Start as a Police Rookie
After graduating in Law or Criminology, start making a name as law enforcer by joining the local police force. Once you become an inspector or investigator and gain the reputation as one, you can start doing it in private practice. This way, you start building up your clientele and also gain connections with the local police force. Key connections with the local police force help in solving crimes, just like what they do on TV or in movies. Then you can be a private investigator like the ones you see on TV.

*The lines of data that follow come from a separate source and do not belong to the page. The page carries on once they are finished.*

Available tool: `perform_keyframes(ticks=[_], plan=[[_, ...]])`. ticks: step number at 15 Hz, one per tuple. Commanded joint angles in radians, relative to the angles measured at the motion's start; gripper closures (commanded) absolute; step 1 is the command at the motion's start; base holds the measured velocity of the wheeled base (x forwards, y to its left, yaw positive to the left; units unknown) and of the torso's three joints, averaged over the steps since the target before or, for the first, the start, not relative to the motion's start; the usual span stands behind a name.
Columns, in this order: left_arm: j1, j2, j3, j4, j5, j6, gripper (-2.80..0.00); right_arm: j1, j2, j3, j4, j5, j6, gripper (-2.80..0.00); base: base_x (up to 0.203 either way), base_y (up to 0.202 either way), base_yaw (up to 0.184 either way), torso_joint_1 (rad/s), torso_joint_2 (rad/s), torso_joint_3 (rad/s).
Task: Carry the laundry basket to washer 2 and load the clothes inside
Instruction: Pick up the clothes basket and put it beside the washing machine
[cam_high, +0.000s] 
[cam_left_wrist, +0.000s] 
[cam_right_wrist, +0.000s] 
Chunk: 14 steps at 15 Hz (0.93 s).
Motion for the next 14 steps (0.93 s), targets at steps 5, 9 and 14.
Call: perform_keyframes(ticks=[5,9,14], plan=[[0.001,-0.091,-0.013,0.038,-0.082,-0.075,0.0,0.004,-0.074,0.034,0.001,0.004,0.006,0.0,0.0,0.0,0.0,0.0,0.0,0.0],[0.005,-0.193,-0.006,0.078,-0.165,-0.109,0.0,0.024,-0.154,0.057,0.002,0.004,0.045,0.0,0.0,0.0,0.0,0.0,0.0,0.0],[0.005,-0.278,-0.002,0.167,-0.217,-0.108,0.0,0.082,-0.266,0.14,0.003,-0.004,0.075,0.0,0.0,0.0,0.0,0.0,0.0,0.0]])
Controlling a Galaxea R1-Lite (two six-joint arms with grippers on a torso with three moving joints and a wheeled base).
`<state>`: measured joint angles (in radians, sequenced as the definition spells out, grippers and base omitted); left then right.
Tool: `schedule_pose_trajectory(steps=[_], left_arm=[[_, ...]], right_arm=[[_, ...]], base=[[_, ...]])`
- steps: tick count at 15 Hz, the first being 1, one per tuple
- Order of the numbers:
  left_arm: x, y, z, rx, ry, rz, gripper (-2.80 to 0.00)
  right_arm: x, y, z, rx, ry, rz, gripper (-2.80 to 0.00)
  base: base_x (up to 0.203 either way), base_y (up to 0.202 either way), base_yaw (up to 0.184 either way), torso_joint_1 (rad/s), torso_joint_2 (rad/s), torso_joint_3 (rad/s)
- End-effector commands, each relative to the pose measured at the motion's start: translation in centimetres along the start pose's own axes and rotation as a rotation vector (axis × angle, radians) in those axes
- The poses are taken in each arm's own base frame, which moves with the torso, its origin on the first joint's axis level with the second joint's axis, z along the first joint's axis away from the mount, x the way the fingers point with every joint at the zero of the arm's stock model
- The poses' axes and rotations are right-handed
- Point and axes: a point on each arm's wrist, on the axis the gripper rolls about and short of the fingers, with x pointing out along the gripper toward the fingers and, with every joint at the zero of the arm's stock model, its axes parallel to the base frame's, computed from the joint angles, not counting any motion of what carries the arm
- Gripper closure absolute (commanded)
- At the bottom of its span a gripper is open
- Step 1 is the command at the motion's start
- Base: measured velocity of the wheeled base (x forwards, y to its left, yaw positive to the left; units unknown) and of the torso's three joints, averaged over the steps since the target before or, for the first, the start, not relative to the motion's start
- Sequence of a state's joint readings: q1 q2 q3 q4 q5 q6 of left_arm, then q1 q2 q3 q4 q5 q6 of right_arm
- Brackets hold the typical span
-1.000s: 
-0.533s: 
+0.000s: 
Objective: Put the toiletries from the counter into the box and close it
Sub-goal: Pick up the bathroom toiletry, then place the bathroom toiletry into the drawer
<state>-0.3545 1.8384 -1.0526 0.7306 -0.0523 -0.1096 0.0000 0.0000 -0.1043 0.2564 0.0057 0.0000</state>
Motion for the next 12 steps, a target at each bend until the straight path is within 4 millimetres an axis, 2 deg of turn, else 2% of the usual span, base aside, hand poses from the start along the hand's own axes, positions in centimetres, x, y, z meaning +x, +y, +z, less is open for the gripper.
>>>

Let people know where to get expert help for crimes and private investigations. Put your service on signages, billboards, and in major dailies. Distribute business cards and advertise online. Connect with lawyers, crime labs, coroners, and funeral service people who may know of folks who need services about crime and private investigations. And as you give satisfactory service, your clients will help you promote through word-of-mouth.
Build Connections with Street People
Crime and private investigations need information that may have leaked out to the grass roots. Some news travel fast in the streets and folks who make their living out there are apt to know something relevant about a case. So it pays to have public relations with street people—vendors, bums, gasoline station personnel, cab drivers, out-of-school-youth, the jobless, etc. That’s how they do it on TV and that’s how you can be a private investigator like the ones you see on TV.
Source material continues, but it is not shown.